The goal of this analysis is to answer the research question: Which division (North, Central, or South) has the highest number of soccer fields, and how does field lighting vary across them?
The dataset used for this project is Soccer Fields Dataset, which includes information about soccer fields such as their location, division, field surface, lighting availability, and other characteristics.
For this analysis, the following columns are important: Division: Indicates whether the field belongs to the North, Central, or South division. Field Name: Identifies each soccer field. Lighting: Shows whether a field has lighting (Yes or No).
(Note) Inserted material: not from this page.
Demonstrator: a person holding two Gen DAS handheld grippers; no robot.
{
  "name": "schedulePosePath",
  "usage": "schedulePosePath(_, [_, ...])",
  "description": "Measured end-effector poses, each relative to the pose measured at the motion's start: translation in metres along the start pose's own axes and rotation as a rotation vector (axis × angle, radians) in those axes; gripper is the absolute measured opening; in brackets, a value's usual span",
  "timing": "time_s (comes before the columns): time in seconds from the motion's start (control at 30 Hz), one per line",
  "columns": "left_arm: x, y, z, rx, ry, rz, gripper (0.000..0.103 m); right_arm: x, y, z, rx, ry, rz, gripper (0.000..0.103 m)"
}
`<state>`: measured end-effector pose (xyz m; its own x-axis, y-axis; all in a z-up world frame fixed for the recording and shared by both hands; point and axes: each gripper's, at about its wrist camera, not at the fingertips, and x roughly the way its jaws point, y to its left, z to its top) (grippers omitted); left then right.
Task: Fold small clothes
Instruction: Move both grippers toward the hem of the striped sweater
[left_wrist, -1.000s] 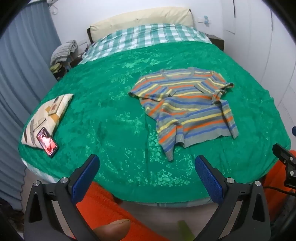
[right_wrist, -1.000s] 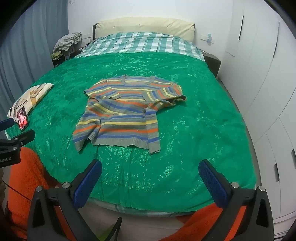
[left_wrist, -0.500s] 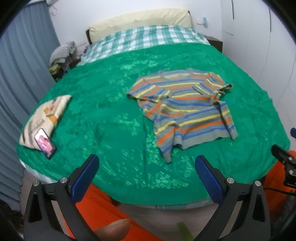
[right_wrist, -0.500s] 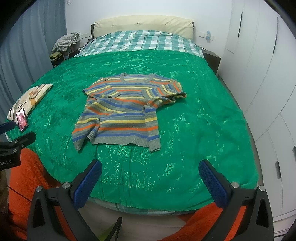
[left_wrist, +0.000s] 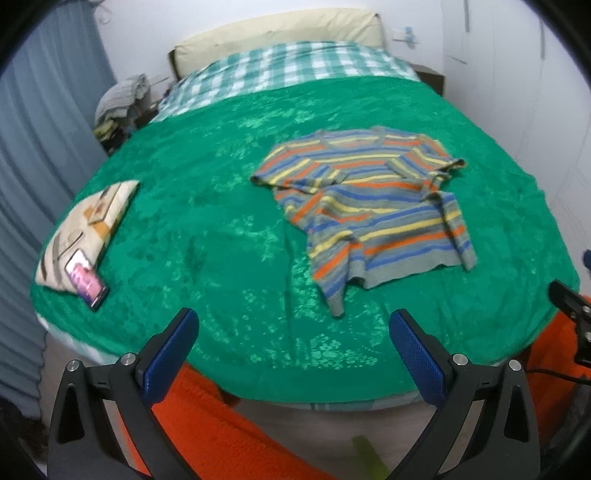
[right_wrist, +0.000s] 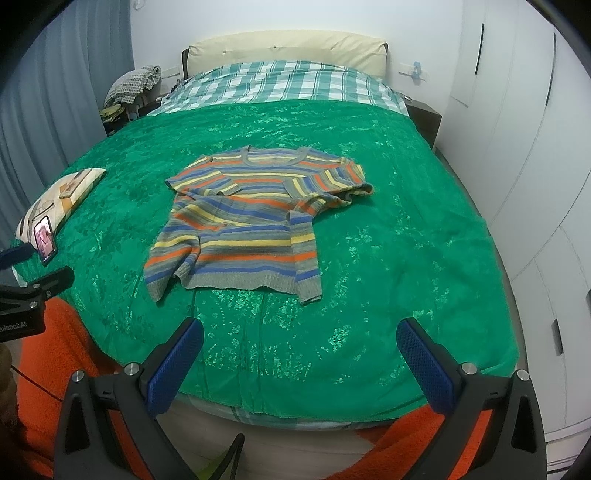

This dataset helps explore how soccer fields are distributed across different divisions and whether lighting availability differs by region.
# Load required libraries
library(tidyverse)
## ── Attaching core tidyverse packages ──────────────────────── tidyverse 2.0.0 ──
## ✔ dplyr 1.1.4 ✔ readr 2.1.5
## ✔ forcats 1.0.0 ✔ stringr 1.5.2
## ✔ ggplot2 4.0.0 ✔ tibble 3.3.0
## ✔ lubridate 1.9.4 ✔ tidyr 1.3.1
## ✔ purrr 1.1.0
## ── Conflicts ────────────────────────────────────────── tidyverse_conflicts() ──
## ✖ dplyr::filter() masks stats::filter()
## ✖ dplyr::lag() masks stats::lag()
## ℹ Use the conflicted package (<http://conflicted.r-lib.org/>) to force all conflicts to become errors
# Import dataset
soccer <- read.csv("Soccer_Fields_-6381694660147513766 (1).csv")
# View dataset structure
glimpse(soccer)
## Rows: 84
## Columns: 21
## $ OBJECTID <int> 9795, 9796, 9797, 9798, 9799, 9800, 9801, 9…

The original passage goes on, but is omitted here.